Local News

Voters' Voice: Bush Holds Lead Over Kerry

Posted 2006-08-03T21:07:49+00:00 - Updated 2004-10-29T13:06:00+00:00

While national polls show a razor close race for president, two surveys this week paint North Carolina as friendly territory for the incumbent.

This week's

WRAL poll conducted by Mason-Dixon

puts President George W. Bush ahead by nine points in North Carolina.

A new

Voters' Voice Poll

conducted for WRAL-TV,

The News and Observer

, WUNC-FM shows Sen. John Kerry a bit closer.

According to the poll, the Bush/Cheney ticket holds a six-point lead over the Kerry/Edwards team heading into Tuesday's election.

North Carolina voters lean Republican 51 percent to the Democrats' 45 percent.

"It could be just random sampling noise. However, these polls are much closer together than they are farther apart.

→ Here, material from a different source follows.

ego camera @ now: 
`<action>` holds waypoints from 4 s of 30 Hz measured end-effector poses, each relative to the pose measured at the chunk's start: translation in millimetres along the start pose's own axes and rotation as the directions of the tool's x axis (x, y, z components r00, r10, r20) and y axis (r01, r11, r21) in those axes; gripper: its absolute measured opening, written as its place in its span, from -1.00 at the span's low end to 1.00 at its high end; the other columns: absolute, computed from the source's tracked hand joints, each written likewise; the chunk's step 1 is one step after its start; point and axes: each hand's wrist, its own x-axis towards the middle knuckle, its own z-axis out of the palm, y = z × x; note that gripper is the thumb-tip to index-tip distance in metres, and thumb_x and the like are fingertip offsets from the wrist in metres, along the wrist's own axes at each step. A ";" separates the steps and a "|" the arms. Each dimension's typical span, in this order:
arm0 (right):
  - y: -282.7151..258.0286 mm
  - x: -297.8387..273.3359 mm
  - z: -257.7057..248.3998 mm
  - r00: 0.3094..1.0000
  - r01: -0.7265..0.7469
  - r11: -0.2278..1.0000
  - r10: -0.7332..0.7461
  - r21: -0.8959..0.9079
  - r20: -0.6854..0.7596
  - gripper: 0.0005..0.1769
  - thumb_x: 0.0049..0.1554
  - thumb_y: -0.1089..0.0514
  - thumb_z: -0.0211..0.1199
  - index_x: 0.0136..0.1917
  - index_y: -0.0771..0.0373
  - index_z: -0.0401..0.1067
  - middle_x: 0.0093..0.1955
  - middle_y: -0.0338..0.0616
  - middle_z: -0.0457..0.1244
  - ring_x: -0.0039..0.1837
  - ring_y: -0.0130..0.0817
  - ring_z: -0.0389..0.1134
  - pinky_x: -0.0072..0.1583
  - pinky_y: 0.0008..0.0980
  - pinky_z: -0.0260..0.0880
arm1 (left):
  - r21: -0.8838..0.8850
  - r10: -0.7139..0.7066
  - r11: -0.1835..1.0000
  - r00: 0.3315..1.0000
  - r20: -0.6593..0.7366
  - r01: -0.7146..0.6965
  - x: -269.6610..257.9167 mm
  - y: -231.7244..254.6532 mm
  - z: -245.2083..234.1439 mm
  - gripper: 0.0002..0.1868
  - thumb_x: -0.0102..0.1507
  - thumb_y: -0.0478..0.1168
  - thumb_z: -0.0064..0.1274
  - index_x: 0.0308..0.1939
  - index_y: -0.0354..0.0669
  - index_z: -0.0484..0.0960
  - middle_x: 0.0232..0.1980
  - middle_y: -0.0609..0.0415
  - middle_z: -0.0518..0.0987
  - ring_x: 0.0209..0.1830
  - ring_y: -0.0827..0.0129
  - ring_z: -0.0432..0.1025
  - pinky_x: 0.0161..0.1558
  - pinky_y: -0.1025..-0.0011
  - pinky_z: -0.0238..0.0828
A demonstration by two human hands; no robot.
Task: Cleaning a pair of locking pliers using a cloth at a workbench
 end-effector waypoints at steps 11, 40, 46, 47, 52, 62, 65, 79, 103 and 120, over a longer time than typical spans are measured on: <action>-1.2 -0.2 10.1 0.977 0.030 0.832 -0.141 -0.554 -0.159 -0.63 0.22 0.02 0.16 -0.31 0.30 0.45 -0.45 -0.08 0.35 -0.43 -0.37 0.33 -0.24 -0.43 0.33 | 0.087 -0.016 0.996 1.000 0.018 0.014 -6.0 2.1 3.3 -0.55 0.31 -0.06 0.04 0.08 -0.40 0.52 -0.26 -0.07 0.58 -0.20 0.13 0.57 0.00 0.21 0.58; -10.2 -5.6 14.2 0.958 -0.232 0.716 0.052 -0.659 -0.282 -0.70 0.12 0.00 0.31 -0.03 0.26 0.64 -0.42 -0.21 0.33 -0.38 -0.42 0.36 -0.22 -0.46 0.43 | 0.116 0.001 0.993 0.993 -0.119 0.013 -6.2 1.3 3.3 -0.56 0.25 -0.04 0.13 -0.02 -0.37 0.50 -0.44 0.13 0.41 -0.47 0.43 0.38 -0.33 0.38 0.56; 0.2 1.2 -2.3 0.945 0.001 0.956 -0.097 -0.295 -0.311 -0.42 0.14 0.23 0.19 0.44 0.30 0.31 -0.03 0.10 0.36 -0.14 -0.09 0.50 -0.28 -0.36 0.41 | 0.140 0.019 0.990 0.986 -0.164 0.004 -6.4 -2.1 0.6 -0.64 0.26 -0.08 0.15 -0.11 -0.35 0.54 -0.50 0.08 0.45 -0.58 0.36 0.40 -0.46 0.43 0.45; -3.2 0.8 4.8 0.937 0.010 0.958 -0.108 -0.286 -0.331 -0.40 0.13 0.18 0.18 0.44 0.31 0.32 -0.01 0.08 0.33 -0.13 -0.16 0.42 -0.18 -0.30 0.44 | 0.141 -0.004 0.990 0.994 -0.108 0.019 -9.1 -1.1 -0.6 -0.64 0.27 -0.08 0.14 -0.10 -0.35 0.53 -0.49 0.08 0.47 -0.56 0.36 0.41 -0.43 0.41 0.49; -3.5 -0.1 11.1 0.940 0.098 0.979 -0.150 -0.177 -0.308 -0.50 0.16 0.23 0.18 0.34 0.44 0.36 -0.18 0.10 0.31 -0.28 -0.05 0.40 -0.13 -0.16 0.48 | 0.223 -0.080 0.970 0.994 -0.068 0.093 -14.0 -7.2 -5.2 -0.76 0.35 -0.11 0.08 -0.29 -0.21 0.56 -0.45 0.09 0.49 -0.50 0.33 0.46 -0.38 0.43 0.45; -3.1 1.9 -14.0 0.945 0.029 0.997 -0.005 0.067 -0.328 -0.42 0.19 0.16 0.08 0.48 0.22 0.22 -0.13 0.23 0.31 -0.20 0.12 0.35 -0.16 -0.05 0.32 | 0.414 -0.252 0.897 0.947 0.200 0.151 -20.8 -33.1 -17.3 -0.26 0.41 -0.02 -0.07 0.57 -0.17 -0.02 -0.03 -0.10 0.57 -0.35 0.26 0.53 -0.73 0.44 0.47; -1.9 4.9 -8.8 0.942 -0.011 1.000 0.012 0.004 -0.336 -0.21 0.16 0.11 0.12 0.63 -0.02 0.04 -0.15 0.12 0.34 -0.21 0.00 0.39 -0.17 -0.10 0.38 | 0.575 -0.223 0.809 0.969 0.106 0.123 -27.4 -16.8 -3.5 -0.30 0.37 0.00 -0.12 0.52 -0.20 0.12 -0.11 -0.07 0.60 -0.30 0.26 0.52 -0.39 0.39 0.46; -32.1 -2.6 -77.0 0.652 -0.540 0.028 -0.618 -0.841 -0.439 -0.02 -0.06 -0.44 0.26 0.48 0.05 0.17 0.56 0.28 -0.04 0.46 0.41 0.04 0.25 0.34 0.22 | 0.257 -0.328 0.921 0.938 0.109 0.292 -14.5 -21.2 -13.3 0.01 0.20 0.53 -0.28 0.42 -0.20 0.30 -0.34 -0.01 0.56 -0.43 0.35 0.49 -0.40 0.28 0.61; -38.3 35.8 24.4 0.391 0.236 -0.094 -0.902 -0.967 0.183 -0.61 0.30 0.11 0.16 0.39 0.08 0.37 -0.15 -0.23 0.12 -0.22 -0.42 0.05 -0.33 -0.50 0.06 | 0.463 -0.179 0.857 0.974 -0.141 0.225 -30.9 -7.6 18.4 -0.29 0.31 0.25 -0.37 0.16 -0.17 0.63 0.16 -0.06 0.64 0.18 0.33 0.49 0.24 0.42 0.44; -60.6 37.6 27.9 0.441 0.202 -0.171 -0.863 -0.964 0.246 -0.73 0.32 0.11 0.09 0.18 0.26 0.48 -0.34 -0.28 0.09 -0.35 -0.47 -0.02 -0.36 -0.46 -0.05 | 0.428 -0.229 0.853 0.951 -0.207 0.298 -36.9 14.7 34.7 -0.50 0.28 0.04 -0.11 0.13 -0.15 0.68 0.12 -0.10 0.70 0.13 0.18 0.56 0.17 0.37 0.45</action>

So, my guess is it's somewhere in between," said Mike Cobb, a political science professor at North Carolina State University.

Cobb points out that the president has kept his lead despite deep divisions over Iraq: Forty-six percent of those polled believe it was worth waging war in Iraq, while 48 percent say it was not.

More voters disapprove of the president's handling of Iraq than approve and only a few more think the United States is safer for sending in troops.

"Even if the idea that Iraq is not going well, it's not necessarily his fault or the alternative direction would be worse," Cobb said.

The polling expert said the bottom line is that North Carolina is still the Republican's state to lose.

"At the national level, North Carolina has been voting conservatively and Republican for quite some time. There's really no reason to believe that would be any different this election," he said.

Cobb said Sens. John Kerry and John Edwards will need to reverse nearly 30 years of political history to make it happen.